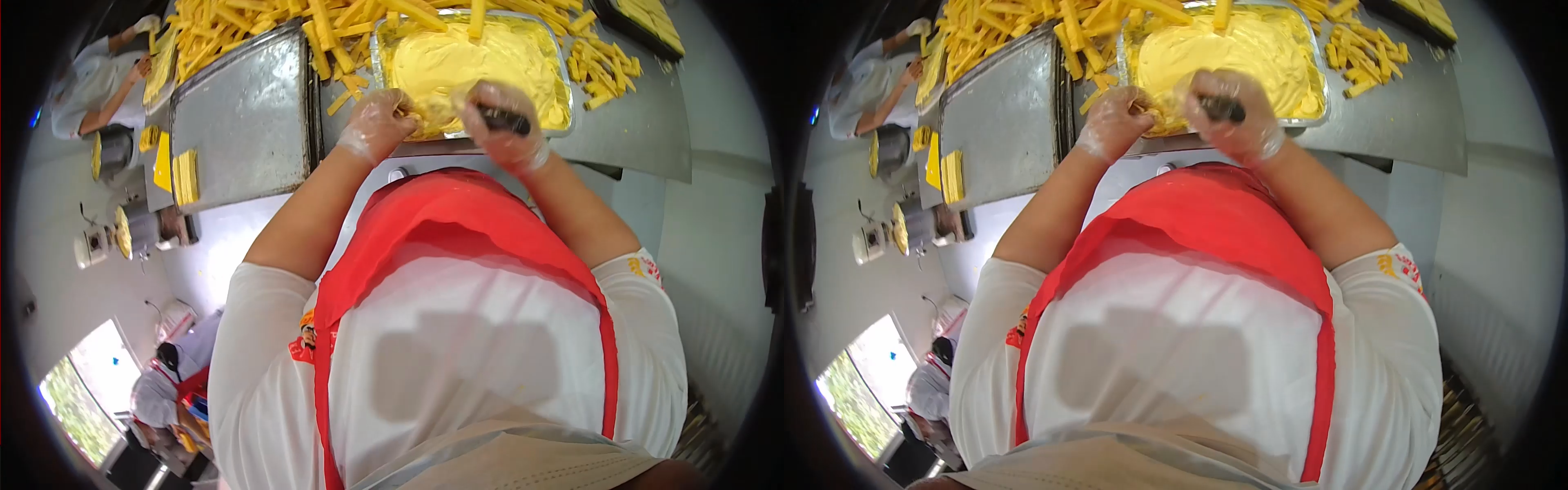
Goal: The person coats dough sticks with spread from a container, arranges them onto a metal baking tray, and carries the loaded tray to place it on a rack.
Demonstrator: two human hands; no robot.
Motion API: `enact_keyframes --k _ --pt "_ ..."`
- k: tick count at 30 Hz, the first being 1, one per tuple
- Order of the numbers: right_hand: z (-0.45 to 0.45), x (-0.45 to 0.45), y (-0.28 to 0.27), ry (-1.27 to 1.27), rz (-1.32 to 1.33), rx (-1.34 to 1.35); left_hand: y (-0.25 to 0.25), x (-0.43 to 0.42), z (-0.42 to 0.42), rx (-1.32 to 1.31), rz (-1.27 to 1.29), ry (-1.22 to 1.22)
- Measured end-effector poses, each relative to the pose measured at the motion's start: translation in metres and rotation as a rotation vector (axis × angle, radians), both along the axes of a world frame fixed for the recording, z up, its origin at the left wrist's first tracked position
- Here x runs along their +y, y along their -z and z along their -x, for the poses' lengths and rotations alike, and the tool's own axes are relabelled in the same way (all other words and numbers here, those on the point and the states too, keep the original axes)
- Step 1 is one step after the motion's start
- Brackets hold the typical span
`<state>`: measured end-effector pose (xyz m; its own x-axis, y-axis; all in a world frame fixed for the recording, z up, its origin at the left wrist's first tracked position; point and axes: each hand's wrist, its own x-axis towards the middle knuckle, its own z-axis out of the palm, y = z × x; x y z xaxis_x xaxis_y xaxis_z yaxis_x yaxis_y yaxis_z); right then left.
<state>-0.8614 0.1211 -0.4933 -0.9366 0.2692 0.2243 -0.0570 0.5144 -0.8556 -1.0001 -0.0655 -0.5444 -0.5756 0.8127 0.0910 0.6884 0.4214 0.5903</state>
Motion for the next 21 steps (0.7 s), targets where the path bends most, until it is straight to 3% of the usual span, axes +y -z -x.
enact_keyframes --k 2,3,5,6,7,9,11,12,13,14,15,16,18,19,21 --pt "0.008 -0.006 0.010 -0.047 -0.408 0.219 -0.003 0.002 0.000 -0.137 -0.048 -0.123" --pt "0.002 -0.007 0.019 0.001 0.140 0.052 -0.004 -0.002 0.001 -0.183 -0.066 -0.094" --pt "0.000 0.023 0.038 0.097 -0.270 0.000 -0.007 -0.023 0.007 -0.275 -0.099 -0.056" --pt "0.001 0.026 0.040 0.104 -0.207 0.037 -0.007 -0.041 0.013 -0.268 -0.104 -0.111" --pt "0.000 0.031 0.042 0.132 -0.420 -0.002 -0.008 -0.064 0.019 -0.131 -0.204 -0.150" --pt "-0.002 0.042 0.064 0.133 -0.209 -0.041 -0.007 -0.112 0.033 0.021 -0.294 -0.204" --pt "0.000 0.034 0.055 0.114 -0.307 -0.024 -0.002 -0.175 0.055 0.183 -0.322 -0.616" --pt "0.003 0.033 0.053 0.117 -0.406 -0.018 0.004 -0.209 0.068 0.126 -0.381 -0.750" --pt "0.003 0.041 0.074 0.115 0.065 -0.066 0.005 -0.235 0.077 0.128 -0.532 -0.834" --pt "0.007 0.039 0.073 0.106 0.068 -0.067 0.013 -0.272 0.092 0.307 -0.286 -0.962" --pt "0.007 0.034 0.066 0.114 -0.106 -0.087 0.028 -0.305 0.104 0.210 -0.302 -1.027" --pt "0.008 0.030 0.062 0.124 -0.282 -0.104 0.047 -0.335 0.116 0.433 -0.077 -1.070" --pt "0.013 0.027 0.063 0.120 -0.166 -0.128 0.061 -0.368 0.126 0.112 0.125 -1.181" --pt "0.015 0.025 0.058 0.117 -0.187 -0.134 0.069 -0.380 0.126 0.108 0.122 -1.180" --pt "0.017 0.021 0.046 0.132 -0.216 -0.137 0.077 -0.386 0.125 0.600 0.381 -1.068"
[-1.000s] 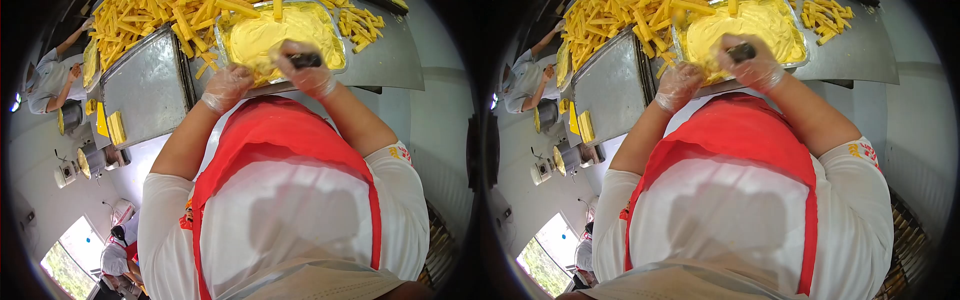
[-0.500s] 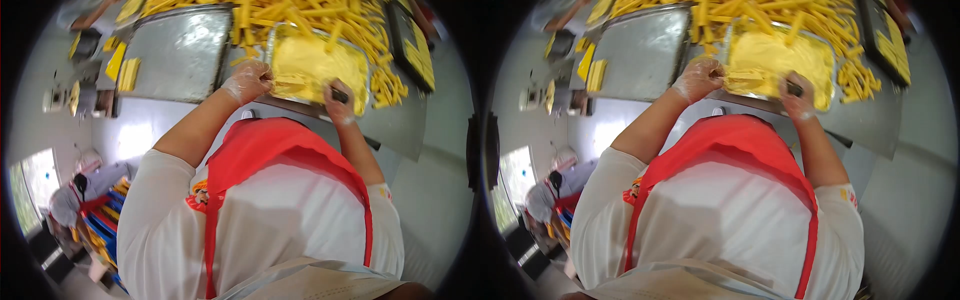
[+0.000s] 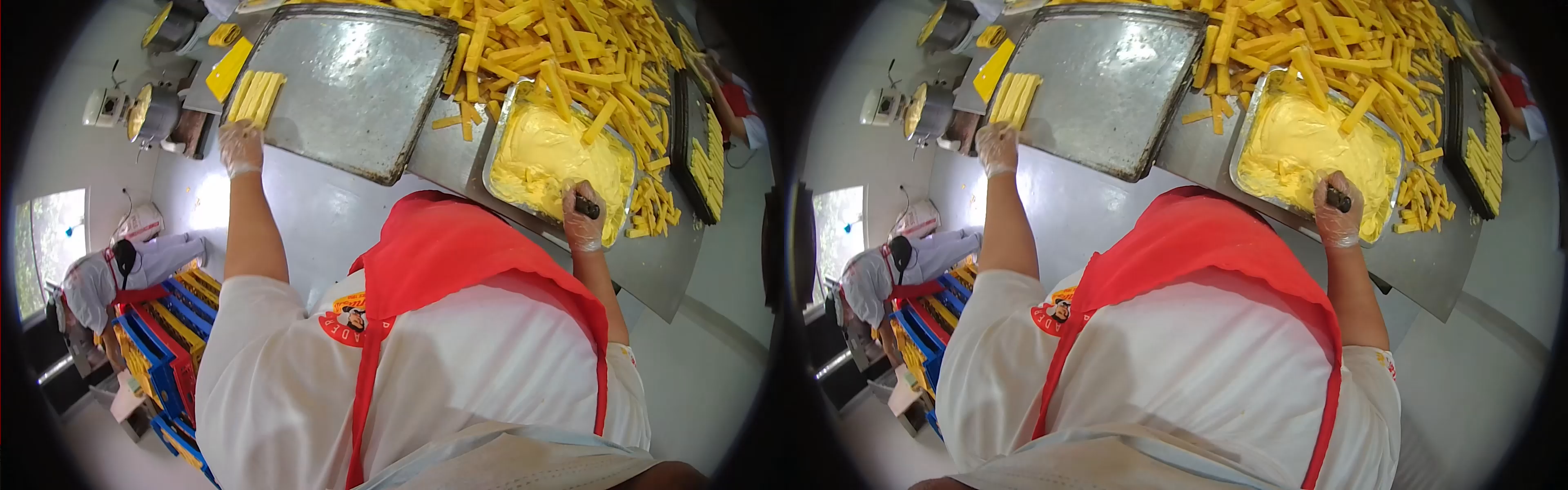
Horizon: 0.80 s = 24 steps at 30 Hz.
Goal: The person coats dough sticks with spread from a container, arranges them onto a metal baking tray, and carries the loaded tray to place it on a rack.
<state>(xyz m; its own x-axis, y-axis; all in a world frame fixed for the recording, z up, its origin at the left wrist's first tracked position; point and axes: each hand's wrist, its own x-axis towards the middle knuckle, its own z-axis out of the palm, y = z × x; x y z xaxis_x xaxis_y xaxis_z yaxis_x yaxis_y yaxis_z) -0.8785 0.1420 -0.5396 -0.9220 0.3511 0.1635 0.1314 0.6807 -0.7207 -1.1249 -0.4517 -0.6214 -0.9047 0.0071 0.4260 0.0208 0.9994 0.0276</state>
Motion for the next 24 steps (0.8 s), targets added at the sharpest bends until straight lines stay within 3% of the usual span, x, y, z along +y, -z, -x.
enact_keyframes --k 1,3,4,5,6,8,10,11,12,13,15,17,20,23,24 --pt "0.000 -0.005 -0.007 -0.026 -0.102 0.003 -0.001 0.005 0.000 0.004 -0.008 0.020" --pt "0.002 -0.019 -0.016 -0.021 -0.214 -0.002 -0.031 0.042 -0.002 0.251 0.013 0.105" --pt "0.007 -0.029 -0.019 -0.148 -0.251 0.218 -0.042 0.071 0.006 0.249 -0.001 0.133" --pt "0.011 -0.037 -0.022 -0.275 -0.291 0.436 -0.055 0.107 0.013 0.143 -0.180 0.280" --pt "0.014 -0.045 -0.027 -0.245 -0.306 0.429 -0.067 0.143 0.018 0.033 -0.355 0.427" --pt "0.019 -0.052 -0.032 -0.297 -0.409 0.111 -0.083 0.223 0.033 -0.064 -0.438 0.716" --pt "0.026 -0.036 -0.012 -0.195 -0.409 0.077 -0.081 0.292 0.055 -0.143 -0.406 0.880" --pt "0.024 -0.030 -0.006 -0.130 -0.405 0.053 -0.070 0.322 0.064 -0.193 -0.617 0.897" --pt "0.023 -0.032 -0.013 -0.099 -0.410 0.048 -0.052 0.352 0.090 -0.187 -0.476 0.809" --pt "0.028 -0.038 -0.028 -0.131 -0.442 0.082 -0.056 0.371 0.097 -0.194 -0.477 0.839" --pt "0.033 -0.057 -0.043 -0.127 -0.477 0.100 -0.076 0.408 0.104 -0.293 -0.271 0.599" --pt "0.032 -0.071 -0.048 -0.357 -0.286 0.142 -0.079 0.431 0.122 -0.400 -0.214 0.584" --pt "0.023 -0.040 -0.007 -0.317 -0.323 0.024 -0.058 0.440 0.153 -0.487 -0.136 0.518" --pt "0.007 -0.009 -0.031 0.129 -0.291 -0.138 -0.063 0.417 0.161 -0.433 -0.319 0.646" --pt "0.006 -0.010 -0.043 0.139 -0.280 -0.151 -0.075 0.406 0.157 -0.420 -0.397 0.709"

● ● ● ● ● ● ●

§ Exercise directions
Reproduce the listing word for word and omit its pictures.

§ Reply
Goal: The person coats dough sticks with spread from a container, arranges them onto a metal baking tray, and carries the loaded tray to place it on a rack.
Demonstrator: two human hands; no robot.
Motion API: `enact_keyframes --k _ --pt "_ ..."`
- k: tick count at 30 Hz, the first being 1, one per tuple
- Order of the numbers: right_hand: z (-0.45 to 0.45), x (-0.45 to 0.45), y (-0.28 to 0.27), ry (-1.27 to 1.27), rz (-1.32 to 1.33), rx (-1.34 to 1.35); left_hand: y (-0.25 to 0.25), x (-0.43 to 0.42), z (-0.42 to 0.42), rx (-1.32 to 1.31), rz (-1.27 to 1.29), ry (-1.22 to 1.22)
- Measured end-effector poses, each relative to the pose measured at the motion's start: translation in metres and rotation as a rotation vector (axis × angle, radians), both along the axes of a world frame fixed for the recording, z up, its origin at the left wrist's first tracked position
- Here x runs along their +y, y along their -z and z along their -x, for the poses' lengths and rotations alike, and the tool's own axes are relabelled in the same way (all other words and numbers here, those on the point and the states too, keep the original axes)
- Step 1 is one step after the motion's start
- Brackets hold the typical span
`<state>`: measured end-effector pose (xyz m; its own x-axis, y-axis; all in a world frame fixed for the recording, z up, its origin at the left wrist's first tracked position; point and axes: each hand's wrist, its own x-axis towards the middle knuckle, its own z-axis out of the palm, y = z × x; x y z xaxis_x xaxis_y xaxis_z yaxis_x yaxis_y yaxis_z); right then left.
<state>-0.8614 0.1211 -0.4933 -0.9366 0.2692 0.2243 -0.0570 0.5144 -0.8556 -1.0001 -0.0655 -0.5444 -0.5756 0.8127 0.0910 0.6884 0.4214 0.5903</state>
Motion for the next 21 steps (0.7 s), targets where the path bends most, until it is straight to 3% of the usual span, axes +y -z -x.
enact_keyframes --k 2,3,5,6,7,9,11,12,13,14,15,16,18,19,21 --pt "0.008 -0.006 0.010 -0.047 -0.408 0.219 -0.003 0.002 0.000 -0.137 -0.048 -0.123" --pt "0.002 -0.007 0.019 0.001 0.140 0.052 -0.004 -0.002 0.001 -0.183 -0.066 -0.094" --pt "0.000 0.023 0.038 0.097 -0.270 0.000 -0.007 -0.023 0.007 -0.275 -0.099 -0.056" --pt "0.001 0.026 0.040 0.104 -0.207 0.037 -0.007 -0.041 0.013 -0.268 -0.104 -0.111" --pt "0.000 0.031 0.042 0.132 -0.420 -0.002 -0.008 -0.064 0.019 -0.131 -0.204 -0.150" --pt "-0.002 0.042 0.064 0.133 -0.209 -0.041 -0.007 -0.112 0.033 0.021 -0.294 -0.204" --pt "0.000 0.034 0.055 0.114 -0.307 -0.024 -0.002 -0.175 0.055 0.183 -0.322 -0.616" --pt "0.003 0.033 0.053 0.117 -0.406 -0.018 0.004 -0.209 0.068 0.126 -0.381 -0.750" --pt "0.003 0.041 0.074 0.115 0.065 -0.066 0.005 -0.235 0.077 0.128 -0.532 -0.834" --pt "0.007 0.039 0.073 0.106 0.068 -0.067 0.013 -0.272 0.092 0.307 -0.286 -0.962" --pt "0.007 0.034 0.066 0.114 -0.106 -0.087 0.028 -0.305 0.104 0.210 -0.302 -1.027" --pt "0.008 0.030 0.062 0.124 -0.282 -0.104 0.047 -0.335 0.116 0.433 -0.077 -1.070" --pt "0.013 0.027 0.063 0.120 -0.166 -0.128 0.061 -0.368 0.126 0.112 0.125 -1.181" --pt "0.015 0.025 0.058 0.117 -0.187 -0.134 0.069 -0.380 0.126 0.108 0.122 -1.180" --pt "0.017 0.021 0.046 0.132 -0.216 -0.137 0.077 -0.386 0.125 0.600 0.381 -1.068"
[-1.000s] 
[-0.500s] 
[+0.000s] 
Horizon: 0.80 s = 24 steps at 30 Hz.
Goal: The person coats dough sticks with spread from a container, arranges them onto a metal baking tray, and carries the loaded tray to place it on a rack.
<state>(xyz m; its own x-axis, y-axis; all in a world frame fixed for the recording, z up, its origin at the left wrist's first tracked position; point and axes: each hand's wrist, its own x-axis towards the middle knuckle, its own z-axis out of the palm, y = z × x; x y z xaxis_x xaxis_y xaxis_z yaxis_x yaxis_y yaxis_z) -0.8785 0.1420 -0.5396 -0.9220 0.3511 0.1635 0.1314 0.6807 -0.7207 -1.1249 -0.4517 -0.6214 -0.9047 0.0071 0.4260 0.0208 0.9994 0.0276</state>
Motion for the next 24 steps (0.8 s), targets added at the sharpest bends until straight lines stay within 3% of the usual span, x, y, z along +y, -z, -x.
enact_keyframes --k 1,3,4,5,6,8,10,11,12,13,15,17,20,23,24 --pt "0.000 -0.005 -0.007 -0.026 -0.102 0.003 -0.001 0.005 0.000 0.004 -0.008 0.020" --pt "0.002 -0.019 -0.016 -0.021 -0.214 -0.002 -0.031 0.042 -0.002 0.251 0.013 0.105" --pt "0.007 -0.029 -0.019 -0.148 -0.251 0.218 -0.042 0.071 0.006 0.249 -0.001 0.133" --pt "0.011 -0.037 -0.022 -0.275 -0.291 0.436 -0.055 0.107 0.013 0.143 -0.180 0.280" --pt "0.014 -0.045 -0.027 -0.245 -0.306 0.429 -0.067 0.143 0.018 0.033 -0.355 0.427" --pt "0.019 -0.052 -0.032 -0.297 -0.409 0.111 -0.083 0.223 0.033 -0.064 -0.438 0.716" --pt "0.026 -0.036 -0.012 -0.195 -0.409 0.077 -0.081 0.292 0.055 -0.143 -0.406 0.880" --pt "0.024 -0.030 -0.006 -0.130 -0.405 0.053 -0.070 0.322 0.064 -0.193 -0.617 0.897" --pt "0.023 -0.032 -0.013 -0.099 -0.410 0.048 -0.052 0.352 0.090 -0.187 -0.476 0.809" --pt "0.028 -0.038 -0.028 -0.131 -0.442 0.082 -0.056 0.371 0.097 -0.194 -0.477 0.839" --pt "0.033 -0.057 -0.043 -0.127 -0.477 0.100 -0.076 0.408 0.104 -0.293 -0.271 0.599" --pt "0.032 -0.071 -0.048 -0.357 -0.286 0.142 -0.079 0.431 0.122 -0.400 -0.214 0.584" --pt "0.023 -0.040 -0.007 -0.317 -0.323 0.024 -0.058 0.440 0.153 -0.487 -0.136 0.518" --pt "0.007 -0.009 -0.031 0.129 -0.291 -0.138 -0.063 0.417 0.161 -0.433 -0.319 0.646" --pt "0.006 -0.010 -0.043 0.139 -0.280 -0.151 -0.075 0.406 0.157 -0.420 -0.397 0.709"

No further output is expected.